Guerra dos 12 dias: "Foi a primeira vez que a casa abanou"
1 de julho de 2025"É uma sensação de impotência. Aquela sensação de ‘oh meu Deus, eu vou morrer aqui'. Não há palavras". É assim que Sílvia Carvalho descreve os 12 dias de guerra entre Israel e o Irão.
A bióloga portuguesa vive em Israel desde 2011 e, em entrevista à DW, começou por contar o que acontecia nos momentos que antecediam a chegada dos mísseis. "Recebemos um alerta nos telemóveis que apita de uma maneira que ativa tudo o que é stress e depois começamos a receber mensagens a dizer 'dentro de alguns minutos vai ouvir sirenes na zona, procure uma zona de abrigo'", relata, acrescentando que só saem quando recebem novas diretivas.
"Quase não saio de casa. É casa-trabalho e trabalho-casa e é uma situação muito stressante", revela, explicando que, após o aviso inicial, tem 10 minutos para chegar até ao abrigo e que "às vezes não há tempo".
O conflito entre Israel e o Irão começou a 13 de junho. Israel atacou instalações nucleares e militares em território iraniano, justificando a investida com o programa nuclear iraniano, que o Governo israelita descreve como uma ameaça existencial. Teerão diz que o programa tem apenas fins pacíficos e retaliou com centenas de mísseis e drones.
Em apoio a Israel, os Estados Unidos bombardearam três importantes instalações nucleares no Irão. O conflito terminou pouco depois, a 24 de junho. Após 12 dias de incerteza e instabilidade, a investigadora relata como viveu os momentos de tensão no abrigo da sua casa - um "quarto com uma espécie de porta corta-fogo, sem circulação de ar nem luz" - sublinhando, ainda assim, o "privilégio" de ter um.
"Há pessoas que não têm abrigos dentro de casa, portanto, têm de ir para a rua ou para as caves dos prédios", ressalta, exemplificando: "imagine às três da manhã começarem estas sirenes e ter de agarrar em miúdos e as pessoas de idade terem de correr para os abrigos". "Surreal" é a palavra que repete.
Míssil iraniano destrói "anos de investigação"
No dia 15 de junho, pelas três da manhã, um míssil iraniano atingiu o Instituto de Ciências Weizmann em Rehovot, a sul de Telavive, um dos mais importantes centros científicos de Israel e onde Sílvia Carvalho trabalha. Embora, na altura, a investigadora estivesse em casa, o ataque foi sentido. "Acordei sobressaltada a correr para o abrigo. Foi a primeira vez da minha vida que a minha casa abanou completamente. Pensei: 'é desta'", admite.
Apesar de ninguém ter morrido no ataque, este causou danos consideráveis em vários laboratórios, destruindo "anos de investigação científica". "Uma máquina pode-se comprar outra, mas há certas coisas que nunca mais vão ser recuperadas", lamenta.
A investigadora admite que já teria regressado a Portugal, não fosse a doença crónica do marido, que é israelita. Acrescenta ainda que sente algum alívio por não ter filhos, tendo em conta a realidade que observa no bairro.
"Há muitos miúdos a brincar na rua e quando começamos a ouvir estes avisos começam aos gritos e a correr para casa, porque têm de ir para o abrigo. Não dá para descrever", aponta, sublinhando que, "podendo, deixo Israel, sem dúvida alguma".

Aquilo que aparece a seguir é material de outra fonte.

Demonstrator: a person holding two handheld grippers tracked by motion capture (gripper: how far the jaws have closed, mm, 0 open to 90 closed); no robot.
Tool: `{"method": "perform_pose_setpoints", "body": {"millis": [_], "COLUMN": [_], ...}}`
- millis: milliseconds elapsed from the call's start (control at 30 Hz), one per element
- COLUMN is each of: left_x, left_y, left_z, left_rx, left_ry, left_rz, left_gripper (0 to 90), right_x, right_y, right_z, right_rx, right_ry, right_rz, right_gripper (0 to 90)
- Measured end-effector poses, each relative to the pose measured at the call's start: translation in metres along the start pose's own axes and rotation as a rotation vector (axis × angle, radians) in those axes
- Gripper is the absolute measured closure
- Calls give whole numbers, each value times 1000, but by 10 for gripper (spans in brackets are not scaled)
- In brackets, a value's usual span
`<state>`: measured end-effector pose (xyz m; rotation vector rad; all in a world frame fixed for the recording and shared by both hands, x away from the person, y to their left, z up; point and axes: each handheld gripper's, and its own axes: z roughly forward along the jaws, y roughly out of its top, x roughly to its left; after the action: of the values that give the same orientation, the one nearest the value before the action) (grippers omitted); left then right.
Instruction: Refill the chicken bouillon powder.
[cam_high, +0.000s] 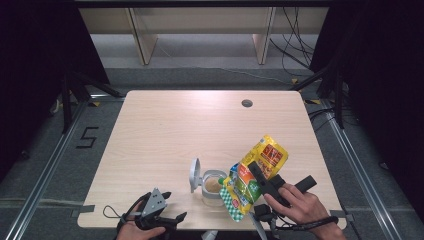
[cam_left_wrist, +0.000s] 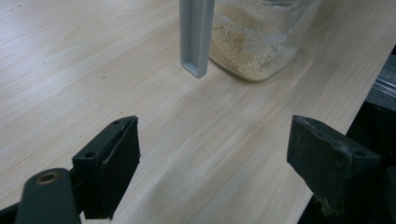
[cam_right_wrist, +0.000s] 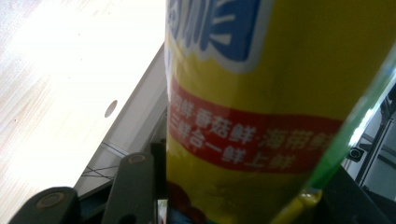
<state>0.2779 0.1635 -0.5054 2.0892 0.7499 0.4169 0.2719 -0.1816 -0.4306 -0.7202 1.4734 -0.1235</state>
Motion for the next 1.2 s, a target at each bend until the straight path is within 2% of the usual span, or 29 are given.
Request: {"method": "perform_pose_setpoints", "body": {"millis": [33, 67, 167, 200, 267, 300, 333, 367, 400, 467, 500, 533, 600, 633, 667, 700, 767, 867, 967, 1000, 1033, 1067, 1100, 1167, 1200], "left_x": [-2, -3, -3, 0, -1, -3, -2, -2, 0, -2, -4, -3, -2, -2, -3, -3, -1, -3, -2, -2, -3, -3, -2, -2, -2], "left_y": [-1, -1, -1, 0, -1, -2, -1, -1, 0, -1, -2, -2, -1, -1, -2, -2, -1, -2, -1, -1, -2, -2, -2, -1, -1], "left_z": [1, 1, 1, 0, 1, 1, 0, 1, 0, 1, 1, 1, 1, 0, 1, 1, 0, 1, 0, 0, 1, 1, 0, 0, 0], "left_rx": [-22, -7, -8, -1, -10, 4, 10, -7, -3, -10, -10, 5, -4, 8, 4, -5, 21, -1, 17, 8, 1, 1, 6, 17, 9], "left_ry": [-7, 1, -4, -3, -3, -9, -3, -1, 1, -2, -10, -2, 3, -3, -10, -4, 3, -4, -5, 0, -9, -9, 0, -3, 1], "left_rz": [-28, -34, -32, 0, -11, -39, -22, -30, -3, -13, -48, -27, -29, -14, -41, -31, -15, -35, -25, -18, -38, -38, -7, -26, -19], "left_gripper": [168, 168, 168, 168, 168, 168, 168, 168, 168, 168, 168, 167, 167, 167, 168, 168, 168, 168, 168, 167, 167, 167, 167, 168, 168], "right_x": [0, 0, 0, 0, 0, 0, 0, 0, 0, 0, 0, 0, 0, 0, 0, 1, 1, 1, 1, 1, 1, 1, 1, 1, 1], "right_y": [0, 0, 0, 0, 0, 0, -1, 0, 0, 0, 0, 0, 0, 0, 0, 0, 0, -1, -1, -1, -1, -1, -1, -1, -1], "right_z": [0, 0, 0, 0, 0, 0, 0, 0, 0, 0, 0, 0, 0, 0, 0, 0, 1, 0, 0, 0, 0, 0, 0, 1, 1], "right_rx": [-2, -2, -1, -1, -3, -2, -2, 0, 0, 0, -2, -2, -2, -3, -4, -4, -2, -4, -3, -4, -5, -5, -5, -5, -6], "right_ry": [-1, 0, 0, 0, 0, 1, 2, 0, 0, 1, -1, 0, 1, 0, 2, 2, 3, 2, 3, 3, 5, 4, 4, 5, 3], "right_rz": [1, 2, 2, 1, 0, 4, 6, 5, 3, 3, 2, 3, 3, 3, 4, 6, 8, 7, 7, 8, 10, 10, 10, 10, 10], "right_gripper": [568, 568, 569, 569, 568, 569, 569, 569, 569, 569, 569, 569, 569, 569, 569, 569, 570, 570, 570, 570, 570, 570, 571, 571, 571]}}
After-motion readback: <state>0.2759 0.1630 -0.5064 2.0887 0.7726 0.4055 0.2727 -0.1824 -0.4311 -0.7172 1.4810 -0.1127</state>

Centenas de vítimas mortais
O conflito causou centenas de mortos em ambos os países. Segundo a agência oficial iraniana Irna, o Irão registou a morte de 935 pessoas durante os ataques israelitas. Em Israel, de acordo com as autoridades, os ataques iranianos causaram a morte de 28 pessoas.
Em duas semanas de ataques, Israel afirmou ter atingido oito instalações nucleares e mais de 720 locais de infraestruturas militares. O Irão disparou cerca de 550 mísseis balísticos contra Israel, a maioria dos quais foi intercetada. O cessar-fogo, mediado pelos EUA, foi declarado no dia 24, mas a situação mantém-se tensa.

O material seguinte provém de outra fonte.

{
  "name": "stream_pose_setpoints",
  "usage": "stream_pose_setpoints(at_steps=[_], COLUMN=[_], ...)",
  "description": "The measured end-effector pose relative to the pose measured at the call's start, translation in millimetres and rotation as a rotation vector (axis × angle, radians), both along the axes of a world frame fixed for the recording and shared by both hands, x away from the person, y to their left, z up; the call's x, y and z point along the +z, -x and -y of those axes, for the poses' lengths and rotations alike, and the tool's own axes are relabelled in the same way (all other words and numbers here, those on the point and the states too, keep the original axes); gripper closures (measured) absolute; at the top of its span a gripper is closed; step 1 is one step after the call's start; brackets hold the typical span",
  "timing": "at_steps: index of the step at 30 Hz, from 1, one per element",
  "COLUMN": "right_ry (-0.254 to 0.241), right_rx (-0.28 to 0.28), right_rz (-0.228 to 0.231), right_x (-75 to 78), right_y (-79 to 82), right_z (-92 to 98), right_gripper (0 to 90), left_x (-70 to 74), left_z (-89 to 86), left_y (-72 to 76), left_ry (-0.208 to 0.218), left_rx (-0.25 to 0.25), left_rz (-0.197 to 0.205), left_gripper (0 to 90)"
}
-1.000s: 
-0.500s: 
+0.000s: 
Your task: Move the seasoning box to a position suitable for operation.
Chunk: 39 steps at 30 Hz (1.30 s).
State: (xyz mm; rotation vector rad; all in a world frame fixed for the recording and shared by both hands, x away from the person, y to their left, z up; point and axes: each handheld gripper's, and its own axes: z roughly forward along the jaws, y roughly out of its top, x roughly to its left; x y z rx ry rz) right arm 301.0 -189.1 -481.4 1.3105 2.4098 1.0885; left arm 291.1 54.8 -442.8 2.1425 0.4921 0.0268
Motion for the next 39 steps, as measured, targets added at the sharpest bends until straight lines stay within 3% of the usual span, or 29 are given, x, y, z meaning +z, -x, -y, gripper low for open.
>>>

Este domingo (29.06), o Governo iraniano pediu à ONU que reconheça Israel e os Estados Unidos como responsáveis pela guerra. Já o Governo israelita pediu às potências europeias envolvidas nas negociações nucleares que reativem as sanções contra a república islâmica, por incumprimento das obrigações estabelecidas em acordo.